'James Bond needs to drive a Subaru Outback. No more brash, crass Astons'
Bond’s getting a reboot – and Richard Porter’s been pondering what car he should drive

Slight spoiler alert: the ending of the last James Bond movie was not entirely good news for James Bond. And this, I think, leaves a fascinating problem for the makers of the James Bond movies because they seem, I’m pretty certain, to have written themselves into an awkward corner. A few months ago I was at an unrelated Q&A with the writer John Hodge, long-time Danny Boyle collaborator and the original screenwriter on the last film, who left the project around the time Boyle ceased to be its director, and I couldn’t resist asking him how he’d solve the problem of bringing back James Bond, given what happened with James Bond in the closing scene of the last James Bond picture. ‘Brazenly,’ he replied. A good answer, I thought.
I’m sure the producers of the James Bond franchise are wrestling with this as we speak, unless they’re too busy trying to find a new actor to play James Bond since Daniel Craig has decided to stop giving the impression that playing James Bond is a massive pain in the arse by electing to stop playing James Bond. What I’m hoping, however, is that in between working out how to bring back James Bond and who to play James Bond when the return of James Bond happens, the producers of the James Bond franchise are also giving some very serious thought to something just as important for future James Bond: what car does James Bond drive?
For the last few years James Bond has been back in Aston Martins. I don’t know if you’re aware of this because Aston Martin never mentions it apart from all the sodding time. In the last movie they had James Bond in such a fleet of Aston Martins it was amazing not to encounter a scene where he was wearing an Aston Martin Owners’ Club hat. It would have made for a far more realistic depiction of someone who owns several old Aston Martins, likes shooting at stuff, and has a drink problem.
But then realism is not a well-used cog in the James Bond mechanism. If it were, James Bond the secret agent – guys, read that first word again, perhaps even say it out loud – would not roar about the place in an Aston bloody Martin. ‘Oh look,’ all the baddies say, ‘here comes that British spy man who is called James Bond, and I know this because he always introduces himself as such in a slightly weird way, and I can hear him coming and therefore prepare myself to shoot him in the face and head, if only I wasn’t so attached to tying him to a chair and then delivering some lengthy exposition before discovering with fury that he has somehow escaped. Etcetera etcetera.’

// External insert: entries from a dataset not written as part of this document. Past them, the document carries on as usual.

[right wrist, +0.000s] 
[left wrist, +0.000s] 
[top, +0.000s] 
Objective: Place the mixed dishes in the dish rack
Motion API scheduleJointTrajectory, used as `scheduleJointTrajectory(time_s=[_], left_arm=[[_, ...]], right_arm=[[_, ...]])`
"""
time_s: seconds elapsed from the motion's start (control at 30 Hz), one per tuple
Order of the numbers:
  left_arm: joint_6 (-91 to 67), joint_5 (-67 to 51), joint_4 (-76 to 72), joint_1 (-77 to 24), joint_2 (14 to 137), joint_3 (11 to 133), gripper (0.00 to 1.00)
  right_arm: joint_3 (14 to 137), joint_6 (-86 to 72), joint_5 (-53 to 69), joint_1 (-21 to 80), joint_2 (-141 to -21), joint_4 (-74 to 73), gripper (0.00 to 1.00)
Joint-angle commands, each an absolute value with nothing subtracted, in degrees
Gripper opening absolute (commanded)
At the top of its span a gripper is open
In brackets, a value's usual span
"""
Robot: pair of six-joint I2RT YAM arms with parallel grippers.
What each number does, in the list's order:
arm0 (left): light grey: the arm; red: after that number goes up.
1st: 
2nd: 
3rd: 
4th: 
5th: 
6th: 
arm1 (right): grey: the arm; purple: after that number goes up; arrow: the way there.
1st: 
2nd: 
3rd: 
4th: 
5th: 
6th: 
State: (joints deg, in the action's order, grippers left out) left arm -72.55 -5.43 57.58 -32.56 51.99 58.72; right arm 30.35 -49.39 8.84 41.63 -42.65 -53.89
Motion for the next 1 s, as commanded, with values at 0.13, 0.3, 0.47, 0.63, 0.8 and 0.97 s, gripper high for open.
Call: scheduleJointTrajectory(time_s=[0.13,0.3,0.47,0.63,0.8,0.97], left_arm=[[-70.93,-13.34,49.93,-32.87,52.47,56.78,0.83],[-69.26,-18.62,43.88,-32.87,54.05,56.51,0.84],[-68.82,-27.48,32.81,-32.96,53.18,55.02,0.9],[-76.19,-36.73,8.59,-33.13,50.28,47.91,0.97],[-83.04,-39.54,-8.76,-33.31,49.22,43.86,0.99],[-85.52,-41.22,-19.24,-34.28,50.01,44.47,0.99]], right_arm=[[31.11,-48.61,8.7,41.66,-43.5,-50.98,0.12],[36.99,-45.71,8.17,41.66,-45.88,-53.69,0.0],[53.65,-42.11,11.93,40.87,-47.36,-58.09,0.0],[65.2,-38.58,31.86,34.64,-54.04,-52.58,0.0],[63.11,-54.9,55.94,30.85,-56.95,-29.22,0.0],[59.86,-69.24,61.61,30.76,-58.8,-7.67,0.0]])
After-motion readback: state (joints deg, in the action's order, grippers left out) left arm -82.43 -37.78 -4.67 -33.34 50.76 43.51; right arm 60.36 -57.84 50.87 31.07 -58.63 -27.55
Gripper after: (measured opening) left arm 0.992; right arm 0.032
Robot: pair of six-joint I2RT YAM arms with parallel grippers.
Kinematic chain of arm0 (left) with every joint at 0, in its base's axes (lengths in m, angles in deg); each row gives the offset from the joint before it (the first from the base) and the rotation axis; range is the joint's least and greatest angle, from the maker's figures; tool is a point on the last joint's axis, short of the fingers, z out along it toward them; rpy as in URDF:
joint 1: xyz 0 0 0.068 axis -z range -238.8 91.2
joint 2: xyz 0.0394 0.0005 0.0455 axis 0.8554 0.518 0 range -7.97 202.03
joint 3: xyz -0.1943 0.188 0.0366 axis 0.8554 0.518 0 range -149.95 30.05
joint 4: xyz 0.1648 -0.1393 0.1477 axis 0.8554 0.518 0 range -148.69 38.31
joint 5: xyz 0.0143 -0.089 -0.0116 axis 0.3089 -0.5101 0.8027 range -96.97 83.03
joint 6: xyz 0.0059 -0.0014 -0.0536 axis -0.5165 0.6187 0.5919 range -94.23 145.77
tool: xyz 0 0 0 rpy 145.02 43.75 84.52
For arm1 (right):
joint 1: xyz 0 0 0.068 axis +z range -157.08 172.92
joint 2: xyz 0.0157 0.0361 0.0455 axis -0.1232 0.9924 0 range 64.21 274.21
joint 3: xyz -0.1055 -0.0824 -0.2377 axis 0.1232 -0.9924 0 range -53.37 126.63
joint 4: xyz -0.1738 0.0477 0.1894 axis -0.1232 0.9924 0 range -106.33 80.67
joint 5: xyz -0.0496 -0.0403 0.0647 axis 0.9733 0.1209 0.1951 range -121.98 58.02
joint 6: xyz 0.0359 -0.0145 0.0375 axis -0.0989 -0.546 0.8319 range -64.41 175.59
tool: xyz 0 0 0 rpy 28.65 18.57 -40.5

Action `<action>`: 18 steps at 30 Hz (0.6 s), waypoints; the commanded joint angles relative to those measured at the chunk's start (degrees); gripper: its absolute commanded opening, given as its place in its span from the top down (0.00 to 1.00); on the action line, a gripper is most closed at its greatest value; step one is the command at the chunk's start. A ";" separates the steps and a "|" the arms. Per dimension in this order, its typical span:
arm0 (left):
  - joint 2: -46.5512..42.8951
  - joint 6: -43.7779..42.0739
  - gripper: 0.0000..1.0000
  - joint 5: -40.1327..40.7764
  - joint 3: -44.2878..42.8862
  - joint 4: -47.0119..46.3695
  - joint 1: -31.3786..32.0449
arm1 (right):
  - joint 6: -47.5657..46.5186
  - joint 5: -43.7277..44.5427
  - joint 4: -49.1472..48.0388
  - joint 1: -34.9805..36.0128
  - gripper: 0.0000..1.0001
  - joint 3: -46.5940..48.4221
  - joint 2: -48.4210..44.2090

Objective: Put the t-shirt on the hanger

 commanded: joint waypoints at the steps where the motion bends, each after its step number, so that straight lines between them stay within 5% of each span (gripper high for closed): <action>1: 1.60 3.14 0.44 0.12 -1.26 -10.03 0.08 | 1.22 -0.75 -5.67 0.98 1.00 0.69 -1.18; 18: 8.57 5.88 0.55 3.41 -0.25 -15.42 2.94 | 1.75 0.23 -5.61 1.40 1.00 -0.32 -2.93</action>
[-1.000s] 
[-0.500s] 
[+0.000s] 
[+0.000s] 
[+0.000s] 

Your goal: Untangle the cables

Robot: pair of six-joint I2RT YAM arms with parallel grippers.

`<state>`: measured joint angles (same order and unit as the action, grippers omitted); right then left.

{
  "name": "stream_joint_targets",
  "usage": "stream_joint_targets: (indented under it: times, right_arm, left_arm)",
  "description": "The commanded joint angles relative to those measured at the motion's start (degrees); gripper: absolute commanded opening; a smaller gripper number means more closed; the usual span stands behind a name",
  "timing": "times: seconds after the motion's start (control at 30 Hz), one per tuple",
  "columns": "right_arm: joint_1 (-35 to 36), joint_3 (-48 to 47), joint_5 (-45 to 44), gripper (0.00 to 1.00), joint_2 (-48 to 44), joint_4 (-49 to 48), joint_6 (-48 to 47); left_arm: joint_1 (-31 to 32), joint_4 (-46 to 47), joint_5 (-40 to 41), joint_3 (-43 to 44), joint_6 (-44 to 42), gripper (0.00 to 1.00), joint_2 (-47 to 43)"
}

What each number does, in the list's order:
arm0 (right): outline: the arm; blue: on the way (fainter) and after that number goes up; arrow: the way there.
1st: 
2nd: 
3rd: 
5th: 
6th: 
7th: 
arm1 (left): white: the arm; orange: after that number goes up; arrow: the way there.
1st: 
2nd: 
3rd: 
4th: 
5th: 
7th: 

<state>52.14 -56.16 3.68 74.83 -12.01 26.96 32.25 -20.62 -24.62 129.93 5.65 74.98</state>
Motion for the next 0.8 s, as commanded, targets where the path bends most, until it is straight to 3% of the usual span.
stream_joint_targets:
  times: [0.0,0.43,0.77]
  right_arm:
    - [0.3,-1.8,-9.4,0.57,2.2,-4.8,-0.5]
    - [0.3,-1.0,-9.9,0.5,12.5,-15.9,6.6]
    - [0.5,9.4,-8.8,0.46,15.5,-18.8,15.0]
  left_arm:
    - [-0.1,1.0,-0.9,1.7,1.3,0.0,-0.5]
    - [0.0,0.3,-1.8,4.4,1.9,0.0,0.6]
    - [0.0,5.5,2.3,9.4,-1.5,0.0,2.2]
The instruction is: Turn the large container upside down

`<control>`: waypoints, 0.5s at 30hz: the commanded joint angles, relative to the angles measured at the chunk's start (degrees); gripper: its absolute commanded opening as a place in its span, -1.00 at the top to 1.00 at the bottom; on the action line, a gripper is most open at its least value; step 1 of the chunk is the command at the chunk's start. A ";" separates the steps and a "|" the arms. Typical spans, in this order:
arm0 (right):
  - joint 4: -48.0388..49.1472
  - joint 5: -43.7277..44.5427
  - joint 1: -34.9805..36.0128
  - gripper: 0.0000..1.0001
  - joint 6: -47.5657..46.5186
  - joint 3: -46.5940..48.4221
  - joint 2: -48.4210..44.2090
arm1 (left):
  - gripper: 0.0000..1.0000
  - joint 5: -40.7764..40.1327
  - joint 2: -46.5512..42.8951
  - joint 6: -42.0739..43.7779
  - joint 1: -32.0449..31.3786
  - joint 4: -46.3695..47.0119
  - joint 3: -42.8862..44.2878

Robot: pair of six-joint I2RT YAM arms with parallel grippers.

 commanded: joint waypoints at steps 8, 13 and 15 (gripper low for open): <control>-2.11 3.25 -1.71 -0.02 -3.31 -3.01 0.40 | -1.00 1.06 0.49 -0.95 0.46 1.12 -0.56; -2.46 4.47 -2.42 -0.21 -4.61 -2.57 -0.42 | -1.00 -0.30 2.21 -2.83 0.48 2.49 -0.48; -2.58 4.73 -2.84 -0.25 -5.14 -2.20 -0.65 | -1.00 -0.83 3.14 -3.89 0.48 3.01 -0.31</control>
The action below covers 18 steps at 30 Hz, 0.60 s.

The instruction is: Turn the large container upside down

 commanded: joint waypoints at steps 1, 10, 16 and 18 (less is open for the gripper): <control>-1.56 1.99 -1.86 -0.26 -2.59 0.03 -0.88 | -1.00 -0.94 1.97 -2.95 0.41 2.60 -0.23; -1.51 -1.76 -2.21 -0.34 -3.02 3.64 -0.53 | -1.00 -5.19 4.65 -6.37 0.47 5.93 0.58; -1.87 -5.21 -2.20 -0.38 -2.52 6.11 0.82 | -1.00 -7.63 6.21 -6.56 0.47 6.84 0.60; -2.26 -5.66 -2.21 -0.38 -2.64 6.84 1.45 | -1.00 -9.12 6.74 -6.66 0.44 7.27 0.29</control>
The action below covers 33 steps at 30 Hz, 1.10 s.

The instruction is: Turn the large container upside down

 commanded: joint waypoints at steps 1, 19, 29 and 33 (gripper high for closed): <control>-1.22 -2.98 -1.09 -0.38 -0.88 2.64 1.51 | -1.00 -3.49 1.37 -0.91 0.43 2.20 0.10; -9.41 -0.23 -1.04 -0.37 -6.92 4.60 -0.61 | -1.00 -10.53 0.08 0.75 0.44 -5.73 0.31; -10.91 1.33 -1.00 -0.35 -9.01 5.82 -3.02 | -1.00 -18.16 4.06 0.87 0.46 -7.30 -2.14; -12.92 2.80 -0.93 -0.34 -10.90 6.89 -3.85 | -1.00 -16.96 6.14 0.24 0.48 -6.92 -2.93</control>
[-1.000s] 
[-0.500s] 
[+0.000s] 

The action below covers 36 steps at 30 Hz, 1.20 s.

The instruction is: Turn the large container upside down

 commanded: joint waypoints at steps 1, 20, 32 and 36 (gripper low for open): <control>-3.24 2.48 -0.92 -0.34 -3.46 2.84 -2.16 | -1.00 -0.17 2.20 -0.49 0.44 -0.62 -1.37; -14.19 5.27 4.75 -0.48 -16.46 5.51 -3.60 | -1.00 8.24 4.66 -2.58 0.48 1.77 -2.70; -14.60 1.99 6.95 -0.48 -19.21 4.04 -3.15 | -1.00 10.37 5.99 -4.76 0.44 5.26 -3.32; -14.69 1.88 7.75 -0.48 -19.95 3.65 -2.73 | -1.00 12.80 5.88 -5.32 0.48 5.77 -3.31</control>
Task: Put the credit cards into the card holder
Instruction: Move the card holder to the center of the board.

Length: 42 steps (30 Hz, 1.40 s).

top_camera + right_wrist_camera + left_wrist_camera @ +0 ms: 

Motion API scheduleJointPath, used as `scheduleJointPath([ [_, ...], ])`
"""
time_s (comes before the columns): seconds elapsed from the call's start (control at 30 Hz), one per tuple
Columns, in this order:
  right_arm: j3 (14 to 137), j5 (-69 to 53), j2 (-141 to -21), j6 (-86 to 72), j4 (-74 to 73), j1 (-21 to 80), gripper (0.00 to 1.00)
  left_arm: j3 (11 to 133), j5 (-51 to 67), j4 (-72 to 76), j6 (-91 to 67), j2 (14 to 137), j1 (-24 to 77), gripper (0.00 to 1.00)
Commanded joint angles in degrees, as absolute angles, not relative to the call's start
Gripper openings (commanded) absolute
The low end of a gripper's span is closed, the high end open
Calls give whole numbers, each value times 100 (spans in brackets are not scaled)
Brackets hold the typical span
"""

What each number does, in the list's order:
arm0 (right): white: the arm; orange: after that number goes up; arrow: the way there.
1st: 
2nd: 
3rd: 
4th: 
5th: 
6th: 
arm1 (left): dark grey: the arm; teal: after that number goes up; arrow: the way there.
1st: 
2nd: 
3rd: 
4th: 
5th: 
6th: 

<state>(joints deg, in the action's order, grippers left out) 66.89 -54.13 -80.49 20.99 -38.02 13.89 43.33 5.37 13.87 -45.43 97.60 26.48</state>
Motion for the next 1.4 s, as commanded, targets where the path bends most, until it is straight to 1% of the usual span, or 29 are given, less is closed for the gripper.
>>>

So here’s my pitch to the James Bond people: ditch the Astons. And, dear God, don’t go back to the BMWs. Not unless James Bond rocks up to the bad guy’s lair in an XM, thereby disabling them with a protracted attack of vomiting. No, as James Bond undergoes a necessary reset, let’s go back to first principles. When it comes down to it, James Bond is the quintessential understated Englishman (who’s been played by a Scotsman, a Welshman, an Irishman and Bob Holness, who was South African). He’s meant to have fine taste and a certain quiet sophistication. He’s tough, but he doesn’t make a big show of it. He’s dependable and loyal but his methods are sometimes a little unconventional. He can take a real beating and he won’t make a fuss. He looks absolutely at home around the most stately of stately homes or the grandest of opera houses yet he could blend in effortlessly in almost any environment. And this is what new James Bond needs from his car. Which is why new James Bond needs to drive a Subaru Outback.
No more brash, crass Aston-ing, just low-key and workmanlike stealth with reasonable performance for doing a chase and a decently smooth ride in case he needs to shoot at someone while driving. Also, James Bond once went to Japan in that film he did where he seemed to have a high old time and got to drive a Toyota 2000GT, so he definitely likes Japanese things.
I’m convinced it’s time for Britain’s best-known secret agent to stop showing off, stop introducing himself with his real name like a big silly clot, stop drinking on the job which is definitely not professional even before you get to the state of his expenses claims, and stop brazenly ripping about the place in an extremely attention-seeking coupe. As James Bond braces for a reboot, it’s time for him to go truly undercover and the Subaru Outback is the car for the job. I hope the producers of the James Bond series of James Bond films are listening and take on board my advice about James Bond. Just as soon as they’ve worked out how to make James Bond unexploded.